Well, the big reason folks use a deinterlacer (if going from 30 to 30) is to kill flicker. So it might be that your problem is similar to what triggers a smart deinterlacer. It might resemble the mismatched fields, that they're looking for.
Or it might be that it's blending all the pairs of odd & even lines together. (That's the most common solution for flickering, only less destructive).
If it's being done to the source's lines, then I suspect there'd be no loss of detail. The resizing algorithm would just see softer horizontal lines to start from. OTOH, if it's doing that to the NTSC-sized side, then you're losing half the horizontal detail.
So I guess I need to dive into some research on stair stepping.
And I believe it might be called "jaggies", too. But that's not usually in relation to flickering.
I've searched. I didn't find much. Most are aimed at flickering in titles (mainly titles in dvd menus).
1) Gaussian blur - you blend out some of the detail in the HD source, before you resize. That'd take some experimenting to find the right radius.

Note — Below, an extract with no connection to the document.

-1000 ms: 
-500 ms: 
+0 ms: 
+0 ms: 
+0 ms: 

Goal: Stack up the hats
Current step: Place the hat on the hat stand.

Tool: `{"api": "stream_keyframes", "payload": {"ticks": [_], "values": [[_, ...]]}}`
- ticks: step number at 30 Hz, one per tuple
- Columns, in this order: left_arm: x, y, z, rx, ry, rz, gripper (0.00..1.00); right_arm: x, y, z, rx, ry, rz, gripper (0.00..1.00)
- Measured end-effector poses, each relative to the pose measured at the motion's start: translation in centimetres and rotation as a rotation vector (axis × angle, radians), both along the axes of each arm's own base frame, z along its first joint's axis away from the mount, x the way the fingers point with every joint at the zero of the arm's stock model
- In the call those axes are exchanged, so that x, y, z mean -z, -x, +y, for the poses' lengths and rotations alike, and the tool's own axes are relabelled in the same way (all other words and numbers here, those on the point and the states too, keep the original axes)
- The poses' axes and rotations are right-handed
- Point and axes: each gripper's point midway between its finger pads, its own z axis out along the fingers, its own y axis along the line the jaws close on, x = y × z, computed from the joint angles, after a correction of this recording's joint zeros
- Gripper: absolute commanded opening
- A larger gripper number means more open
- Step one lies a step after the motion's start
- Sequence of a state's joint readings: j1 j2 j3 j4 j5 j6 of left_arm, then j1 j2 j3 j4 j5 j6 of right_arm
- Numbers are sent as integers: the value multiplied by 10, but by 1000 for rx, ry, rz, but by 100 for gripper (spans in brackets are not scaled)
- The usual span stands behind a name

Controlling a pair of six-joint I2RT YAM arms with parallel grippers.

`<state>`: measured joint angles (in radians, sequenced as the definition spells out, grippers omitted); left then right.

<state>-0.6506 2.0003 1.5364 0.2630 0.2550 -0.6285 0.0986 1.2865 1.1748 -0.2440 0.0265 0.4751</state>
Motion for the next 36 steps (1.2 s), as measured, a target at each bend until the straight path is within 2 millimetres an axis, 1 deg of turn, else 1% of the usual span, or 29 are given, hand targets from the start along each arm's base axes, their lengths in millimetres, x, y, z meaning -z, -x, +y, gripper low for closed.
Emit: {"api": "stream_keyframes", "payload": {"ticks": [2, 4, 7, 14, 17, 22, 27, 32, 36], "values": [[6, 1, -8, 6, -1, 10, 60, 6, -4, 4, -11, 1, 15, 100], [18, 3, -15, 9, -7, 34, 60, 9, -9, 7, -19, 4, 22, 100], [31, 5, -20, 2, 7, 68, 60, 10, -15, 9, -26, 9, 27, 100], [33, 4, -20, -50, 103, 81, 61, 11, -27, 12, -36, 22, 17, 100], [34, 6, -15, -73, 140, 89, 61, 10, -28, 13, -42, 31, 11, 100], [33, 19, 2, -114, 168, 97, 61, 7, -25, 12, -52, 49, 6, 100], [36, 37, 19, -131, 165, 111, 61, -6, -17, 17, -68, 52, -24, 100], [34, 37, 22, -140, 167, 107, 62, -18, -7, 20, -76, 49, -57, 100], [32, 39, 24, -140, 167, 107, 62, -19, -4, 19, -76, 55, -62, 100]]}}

2) Vertical filtering. (Broadcasters actually do this for 1080i). One guy suggests:
"Try a MOTION BLUR filter, with Angle = 90° and Distance = 1...4 pixels (depending on the strength of Twitter correction)."
3) Resizing from a large format to a small one.
You're already doing that, though. :)
You can also drop the contrast, but it looks, to me, that your contrast and gamma are great, now, for the overall picture. (I'm not as eagle-eyed as some people, though). The contrast trick is aimed at titles, anyway.
I was hoping to find some sort of intellegent filter, that would only operate on the flickering...
But you might be on that path, with deinterlace!
There are smart deinterlacers that detect flickering, and only work on the lines that need it. Also they "interpolate", instead of simply "blend". Bet you could find some as VirtualDub plugin filters. If you have trouble searching them up, I could take a crack at it.
I could be wrong about what interpolation is, it might make a mess. Or there might be settings that'll do what you need. And, as far as I know, it might, possibly, take some tweaking to get it to trigger on your problem. It'd sure be worth a try, anyway. (Settings often tend to be poorly documented, though).
I suspect you'd be blazing a new trail, so there could be some tedious experimenting involved.
In some ways this makes me sad, because the sharpening in Vdub was allowing me to retain about 90%-95% of the quality of the HD image. Regardless, its a relief to have a better idea of what I'm looking at, a thousand thanks to you! Because it is related to the sharpening on downconversion, would it help anything if I sharpen before downconvert or after downconvert ? I guess not, but can't blame me for hoping :)
Well, SD has a lot of limitations, and compromises. And, NTSC has a lousy picture, compared to PAL.
It's really something, to see how much you were able to pack into such a weak format, though.
Seems to be a tradeoff, though. Moth3r pointed out that even the encoders don't seem to be totally ready for the detail (although the effects seem minor, at least to my non-eagle eyes).